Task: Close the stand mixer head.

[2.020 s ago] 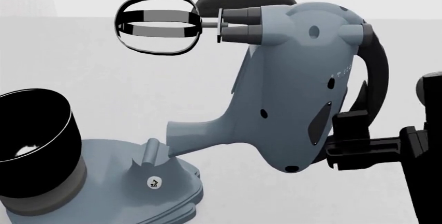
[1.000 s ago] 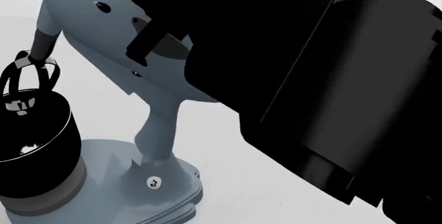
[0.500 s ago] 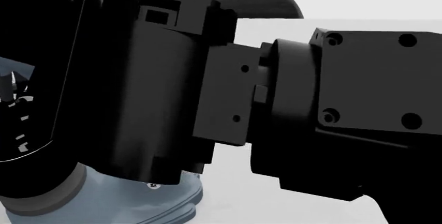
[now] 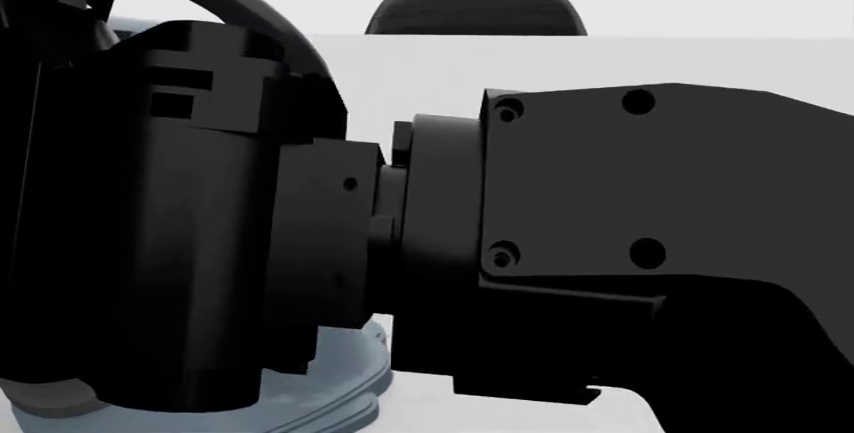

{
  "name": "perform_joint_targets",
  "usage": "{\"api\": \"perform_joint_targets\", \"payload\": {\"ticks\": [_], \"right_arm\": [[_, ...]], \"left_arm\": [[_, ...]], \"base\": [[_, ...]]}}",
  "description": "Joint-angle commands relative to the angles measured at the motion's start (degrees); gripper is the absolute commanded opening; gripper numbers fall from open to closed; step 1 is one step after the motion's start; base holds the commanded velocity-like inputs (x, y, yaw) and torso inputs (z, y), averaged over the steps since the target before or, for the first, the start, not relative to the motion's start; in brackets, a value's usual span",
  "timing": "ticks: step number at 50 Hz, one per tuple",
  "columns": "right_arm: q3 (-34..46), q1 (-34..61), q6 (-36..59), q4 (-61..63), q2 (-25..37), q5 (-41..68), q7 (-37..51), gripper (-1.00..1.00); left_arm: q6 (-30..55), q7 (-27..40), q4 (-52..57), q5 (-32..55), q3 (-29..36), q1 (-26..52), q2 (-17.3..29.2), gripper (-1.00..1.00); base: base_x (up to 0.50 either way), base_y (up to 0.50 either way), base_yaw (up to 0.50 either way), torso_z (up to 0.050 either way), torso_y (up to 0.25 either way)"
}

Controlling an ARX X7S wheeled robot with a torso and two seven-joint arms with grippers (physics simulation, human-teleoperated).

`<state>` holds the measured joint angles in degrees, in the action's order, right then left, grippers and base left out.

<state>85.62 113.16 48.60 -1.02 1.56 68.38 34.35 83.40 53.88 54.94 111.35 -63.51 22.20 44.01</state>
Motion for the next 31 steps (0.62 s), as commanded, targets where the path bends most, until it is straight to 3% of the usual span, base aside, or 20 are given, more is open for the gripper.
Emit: {"api": "perform_joint_targets", "payload": {"ticks": [1, 5, 11, 18, 25, 31], "right_arm": [[3.13, -48.64, 6.61, -4.9, -1.55, -7.03, -30.19, 1.0], [3.16, -47.89, 7.61, -5.31, -1.55, -3.04, -28.71, 1.0], [3.08, -45.21, 5.02, -9.79, -1.55, 13.73, -22.08, 1.0], [-2.9, -47.59, 4.19, -14.37, 1.14, 34.88, -18.81, 1.0], [-8.72, -49.15, 1.75, -15.01, 5.7, 45.05, -16.51, 1.0], [-11.6, -47.78, -1.07, -9.72, 8.74, 44.59, -14.03, 1.0]], "left_arm": [[0.46, -1.56, -0.16, -0.93, -1.92, -1.02, -0.38, 1.0], [0.41, -1.87, -0.17, -1.38, -1.94, -1.22, -0.45, 1.0], [1.13, -3.27, -0.21, -2.35, -3.31, -1.67, -0.86, 1.0], [1.09, -4.04, -0.19, -3.34, -3.34, -1.84, -1.09, 1.0], [1.66, -5.34, 0.22, -5.16, -2.79, -1.66, -2.02, 1.0], [1.16, -5.18, 0.55, -5.93, -1.3, -1.65, -2.08, 1.0]], "base": [[0.02, 0.01, 0.0, 0.0, 0.0], [0.01, 0.01, 0.01, 0.0, 0.0], [0.02, 0.01, 0.0, 0.0, 0.0], [0.02, 0.01, 0.01, 0.0, 0.0], [0.01, 0.01, 0.0, 0.0, 0.0], [0.0, 0.0, 0.0, 0.0, 0.0]]}}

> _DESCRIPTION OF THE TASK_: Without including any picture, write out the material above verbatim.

> _REPLY_:
Task: Close the stand mixer head.

[2.020 s ago] 
[1.000 s ago] 
[0.500 s ago] 
[now] 

{
  "name": "perform_joint_targets",
  "usage": "{\"api\": \"perform_joint_targets\", \"payload\": {\"ticks\": [_], \"right_arm\": [[_, ...]], \"left_arm\": [[_, ...]], \"base\": [[_, ...]]}}",
  "description": "Joint-angle commands relative to the angles measured at the motion's start (degrees); gripper is the absolute commanded opening; gripper numbers fall from open to closed; step 1 is one step after the motion's start; base holds the commanded velocity-like inputs (x, y, yaw) and torso inputs (z, y), averaged over the steps since the target before or, for the first, the start, not relative to the motion's start; in brackets, a value's usual span",
  "timing": "ticks: step number at 50 Hz, one per tuple",
  "columns": "right_arm: q3 (-34..46), q1 (-34..61), q6 (-36..59), q4 (-61..63), q2 (-25..37), q5 (-41..68), q7 (-37..51), gripper (-1.00..1.00); left_arm: q6 (-30..55), q7 (-27..40), q4 (-52..57), q5 (-32..55), q3 (-29..36), q1 (-26..52), q2 (-17.3..29.2), gripper (-1.00..1.00); base: base_x (up to 0.50 either way), base_y (up to 0.50 either way), base_yaw (up to 0.50 either way), torso_z (up to 0.050 either way), torso_y (up to 0.25 either way)"
}

Controlling an ARX X7S wheeled robot with a torso and two seven-joint arms with grippers (physics simulation, human-teleoperated).

`<state>` holds the measured joint angles in degrees, in the action's order, right then left, grippers and base left out.

<state>85.62 113.16 48.60 -1.02 1.56 68.38 34.35 83.40 53.88 54.94 111.35 -63.51 22.20 44.01</state>
Motion for the next 31 steps (0.62 s), as commanded, targets where the path bends most, until it is straight to 3% of the usual span, base aside, or 20 are given, more is open for the gripper.
Emit: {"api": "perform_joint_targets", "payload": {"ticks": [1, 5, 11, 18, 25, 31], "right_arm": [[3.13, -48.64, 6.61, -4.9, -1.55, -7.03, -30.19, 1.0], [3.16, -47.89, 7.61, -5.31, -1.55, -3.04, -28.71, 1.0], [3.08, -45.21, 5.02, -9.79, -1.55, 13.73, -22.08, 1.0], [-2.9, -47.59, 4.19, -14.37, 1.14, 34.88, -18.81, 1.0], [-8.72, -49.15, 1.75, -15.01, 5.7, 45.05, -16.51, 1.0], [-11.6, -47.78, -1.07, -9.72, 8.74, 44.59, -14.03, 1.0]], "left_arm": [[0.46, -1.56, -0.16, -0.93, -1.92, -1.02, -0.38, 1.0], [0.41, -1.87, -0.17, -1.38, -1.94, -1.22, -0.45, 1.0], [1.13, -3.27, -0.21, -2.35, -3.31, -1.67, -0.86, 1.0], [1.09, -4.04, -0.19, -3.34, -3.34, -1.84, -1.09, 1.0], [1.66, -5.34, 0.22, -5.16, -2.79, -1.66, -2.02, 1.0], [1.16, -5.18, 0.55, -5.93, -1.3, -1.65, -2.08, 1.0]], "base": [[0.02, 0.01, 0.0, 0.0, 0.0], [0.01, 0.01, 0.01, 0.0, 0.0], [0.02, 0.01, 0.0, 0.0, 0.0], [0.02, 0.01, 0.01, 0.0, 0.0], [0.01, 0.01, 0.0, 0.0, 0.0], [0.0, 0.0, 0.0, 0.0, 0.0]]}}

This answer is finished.